Exercise ::
Retrieve all lines below that have the string "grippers".

Start of Given material

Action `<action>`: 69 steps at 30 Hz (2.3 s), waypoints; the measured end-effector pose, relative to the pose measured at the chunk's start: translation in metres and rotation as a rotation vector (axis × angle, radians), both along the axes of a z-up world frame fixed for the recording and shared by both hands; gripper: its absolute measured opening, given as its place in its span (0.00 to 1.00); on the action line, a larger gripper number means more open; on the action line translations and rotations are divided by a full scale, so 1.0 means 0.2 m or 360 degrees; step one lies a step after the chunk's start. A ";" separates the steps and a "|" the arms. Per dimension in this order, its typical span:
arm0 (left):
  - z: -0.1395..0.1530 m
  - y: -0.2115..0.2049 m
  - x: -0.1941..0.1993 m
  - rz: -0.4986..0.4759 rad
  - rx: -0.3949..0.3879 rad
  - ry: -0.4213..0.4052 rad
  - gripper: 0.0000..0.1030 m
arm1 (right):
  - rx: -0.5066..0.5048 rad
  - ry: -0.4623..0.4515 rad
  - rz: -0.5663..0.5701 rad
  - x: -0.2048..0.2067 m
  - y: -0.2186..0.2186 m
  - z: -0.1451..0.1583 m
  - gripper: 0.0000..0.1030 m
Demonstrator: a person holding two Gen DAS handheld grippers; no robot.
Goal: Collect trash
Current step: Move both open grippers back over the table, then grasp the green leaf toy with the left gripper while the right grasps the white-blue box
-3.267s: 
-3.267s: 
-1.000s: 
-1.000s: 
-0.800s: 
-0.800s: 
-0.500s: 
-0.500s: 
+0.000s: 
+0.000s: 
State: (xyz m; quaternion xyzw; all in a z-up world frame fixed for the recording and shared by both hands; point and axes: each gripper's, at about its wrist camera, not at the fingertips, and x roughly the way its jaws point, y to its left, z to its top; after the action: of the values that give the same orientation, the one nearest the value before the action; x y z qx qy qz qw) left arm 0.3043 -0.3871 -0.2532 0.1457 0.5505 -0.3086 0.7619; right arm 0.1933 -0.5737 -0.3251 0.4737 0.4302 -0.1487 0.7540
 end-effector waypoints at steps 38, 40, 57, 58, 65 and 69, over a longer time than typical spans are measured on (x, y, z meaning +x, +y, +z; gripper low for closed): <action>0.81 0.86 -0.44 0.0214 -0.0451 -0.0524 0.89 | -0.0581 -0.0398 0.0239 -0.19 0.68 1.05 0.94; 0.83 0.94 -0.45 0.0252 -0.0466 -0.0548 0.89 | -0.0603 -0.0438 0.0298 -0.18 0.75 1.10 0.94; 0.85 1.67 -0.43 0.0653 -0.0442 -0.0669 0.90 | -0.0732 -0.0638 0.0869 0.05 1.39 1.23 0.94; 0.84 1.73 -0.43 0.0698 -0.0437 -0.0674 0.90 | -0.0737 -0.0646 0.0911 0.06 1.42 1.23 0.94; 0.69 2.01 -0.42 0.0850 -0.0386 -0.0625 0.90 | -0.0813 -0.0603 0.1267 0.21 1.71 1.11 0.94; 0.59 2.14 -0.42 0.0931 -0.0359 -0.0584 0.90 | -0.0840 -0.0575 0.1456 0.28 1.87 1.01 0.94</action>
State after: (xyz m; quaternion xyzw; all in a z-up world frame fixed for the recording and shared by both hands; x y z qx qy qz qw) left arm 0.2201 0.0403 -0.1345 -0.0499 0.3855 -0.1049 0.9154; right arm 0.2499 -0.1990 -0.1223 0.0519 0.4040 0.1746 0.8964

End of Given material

Your solution ::
Demonstrator: a person holding two Gen DAS handheld grippers; no robot.
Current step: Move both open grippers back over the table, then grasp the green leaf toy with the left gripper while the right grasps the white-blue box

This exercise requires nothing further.